## Task item
Only the number is wanted: state how many lines of the data below contain the word "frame".
_ _ _ _ _ _ _
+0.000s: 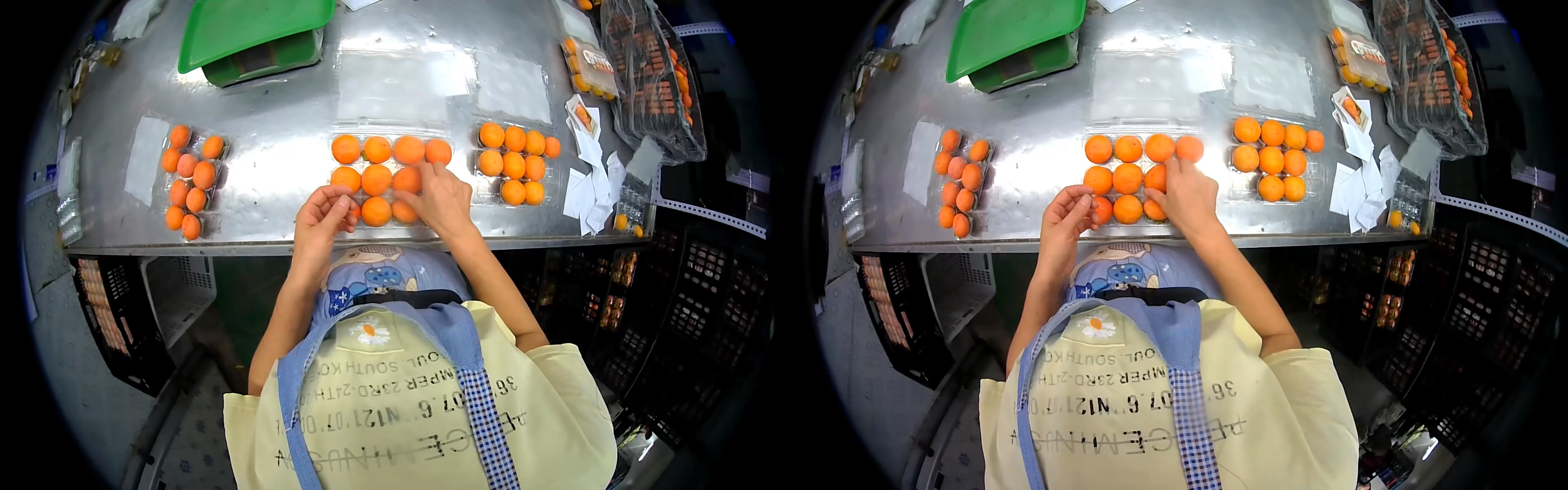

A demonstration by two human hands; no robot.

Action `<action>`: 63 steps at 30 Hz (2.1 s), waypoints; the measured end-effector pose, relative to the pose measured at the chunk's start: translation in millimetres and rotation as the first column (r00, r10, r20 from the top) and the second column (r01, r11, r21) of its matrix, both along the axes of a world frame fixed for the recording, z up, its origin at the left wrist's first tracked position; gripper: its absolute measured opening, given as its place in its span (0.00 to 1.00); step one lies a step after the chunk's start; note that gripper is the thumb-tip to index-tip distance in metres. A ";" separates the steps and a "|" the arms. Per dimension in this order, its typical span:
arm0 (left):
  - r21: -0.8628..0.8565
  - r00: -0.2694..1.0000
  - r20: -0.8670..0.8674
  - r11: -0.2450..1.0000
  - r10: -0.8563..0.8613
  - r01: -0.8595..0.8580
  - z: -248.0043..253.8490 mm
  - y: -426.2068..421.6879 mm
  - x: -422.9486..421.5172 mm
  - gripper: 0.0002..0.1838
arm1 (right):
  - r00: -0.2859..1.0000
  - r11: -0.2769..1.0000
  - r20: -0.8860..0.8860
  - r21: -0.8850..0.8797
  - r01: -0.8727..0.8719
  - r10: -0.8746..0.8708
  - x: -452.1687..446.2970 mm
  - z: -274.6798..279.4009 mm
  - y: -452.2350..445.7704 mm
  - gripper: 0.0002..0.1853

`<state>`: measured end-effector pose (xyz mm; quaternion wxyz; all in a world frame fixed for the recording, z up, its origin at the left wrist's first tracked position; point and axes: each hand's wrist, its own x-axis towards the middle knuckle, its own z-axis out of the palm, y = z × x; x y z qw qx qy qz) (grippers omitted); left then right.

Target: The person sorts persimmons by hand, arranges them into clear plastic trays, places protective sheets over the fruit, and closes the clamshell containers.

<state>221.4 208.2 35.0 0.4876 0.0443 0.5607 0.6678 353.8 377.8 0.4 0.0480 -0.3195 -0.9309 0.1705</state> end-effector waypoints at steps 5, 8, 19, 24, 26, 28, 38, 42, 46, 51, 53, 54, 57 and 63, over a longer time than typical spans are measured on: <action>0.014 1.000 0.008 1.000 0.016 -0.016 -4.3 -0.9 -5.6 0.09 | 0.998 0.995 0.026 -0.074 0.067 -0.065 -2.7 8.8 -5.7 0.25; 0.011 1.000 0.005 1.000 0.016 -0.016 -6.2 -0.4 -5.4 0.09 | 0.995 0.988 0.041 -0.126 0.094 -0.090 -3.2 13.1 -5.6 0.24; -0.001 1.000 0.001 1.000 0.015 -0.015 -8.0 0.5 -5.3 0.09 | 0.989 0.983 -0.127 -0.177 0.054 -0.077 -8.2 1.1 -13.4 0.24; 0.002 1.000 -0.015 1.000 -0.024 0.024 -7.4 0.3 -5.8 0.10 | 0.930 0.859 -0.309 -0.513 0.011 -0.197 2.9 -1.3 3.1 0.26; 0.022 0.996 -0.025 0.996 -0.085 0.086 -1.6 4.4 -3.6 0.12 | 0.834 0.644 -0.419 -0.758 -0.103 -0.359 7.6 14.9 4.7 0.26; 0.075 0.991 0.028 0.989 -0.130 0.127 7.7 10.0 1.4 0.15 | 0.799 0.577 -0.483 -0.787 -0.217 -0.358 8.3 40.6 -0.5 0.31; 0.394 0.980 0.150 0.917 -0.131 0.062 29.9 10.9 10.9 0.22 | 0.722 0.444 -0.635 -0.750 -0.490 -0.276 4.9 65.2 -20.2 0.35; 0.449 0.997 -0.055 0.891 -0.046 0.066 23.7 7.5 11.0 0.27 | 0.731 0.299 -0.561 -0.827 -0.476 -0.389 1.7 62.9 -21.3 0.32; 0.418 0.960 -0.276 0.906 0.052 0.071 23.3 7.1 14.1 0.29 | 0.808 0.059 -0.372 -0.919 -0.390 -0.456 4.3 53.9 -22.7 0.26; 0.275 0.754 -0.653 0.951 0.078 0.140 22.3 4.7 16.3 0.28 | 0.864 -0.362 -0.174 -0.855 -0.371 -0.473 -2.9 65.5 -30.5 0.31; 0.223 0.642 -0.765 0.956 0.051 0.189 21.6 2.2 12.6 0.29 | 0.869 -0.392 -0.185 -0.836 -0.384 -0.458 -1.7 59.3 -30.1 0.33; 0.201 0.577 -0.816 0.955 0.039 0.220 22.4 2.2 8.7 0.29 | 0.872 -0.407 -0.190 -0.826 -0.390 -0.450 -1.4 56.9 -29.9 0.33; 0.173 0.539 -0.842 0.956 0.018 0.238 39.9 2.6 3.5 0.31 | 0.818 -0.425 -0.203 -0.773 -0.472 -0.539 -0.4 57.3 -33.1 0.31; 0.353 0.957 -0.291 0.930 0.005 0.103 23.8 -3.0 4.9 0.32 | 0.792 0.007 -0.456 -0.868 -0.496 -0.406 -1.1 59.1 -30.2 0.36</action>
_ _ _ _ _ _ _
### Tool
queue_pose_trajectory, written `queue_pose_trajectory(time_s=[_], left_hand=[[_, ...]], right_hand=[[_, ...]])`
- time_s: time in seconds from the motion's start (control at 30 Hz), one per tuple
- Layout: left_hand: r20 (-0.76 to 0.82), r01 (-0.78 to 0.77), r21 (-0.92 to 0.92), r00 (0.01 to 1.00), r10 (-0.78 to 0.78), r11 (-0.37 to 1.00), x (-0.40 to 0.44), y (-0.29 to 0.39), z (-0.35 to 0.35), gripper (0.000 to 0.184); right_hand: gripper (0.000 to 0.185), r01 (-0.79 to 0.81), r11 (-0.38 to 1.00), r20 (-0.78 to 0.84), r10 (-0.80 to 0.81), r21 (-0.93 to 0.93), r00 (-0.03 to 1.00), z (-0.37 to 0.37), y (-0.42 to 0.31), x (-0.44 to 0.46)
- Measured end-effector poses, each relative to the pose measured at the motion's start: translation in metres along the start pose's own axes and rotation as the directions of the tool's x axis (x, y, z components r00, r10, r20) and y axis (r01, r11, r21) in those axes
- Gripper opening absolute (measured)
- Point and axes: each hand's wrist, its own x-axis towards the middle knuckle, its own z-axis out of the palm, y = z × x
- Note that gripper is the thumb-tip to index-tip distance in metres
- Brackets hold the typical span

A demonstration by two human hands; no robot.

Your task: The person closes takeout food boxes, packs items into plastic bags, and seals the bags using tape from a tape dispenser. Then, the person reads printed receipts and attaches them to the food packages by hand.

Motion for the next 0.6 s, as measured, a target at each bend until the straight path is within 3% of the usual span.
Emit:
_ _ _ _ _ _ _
## Reply
2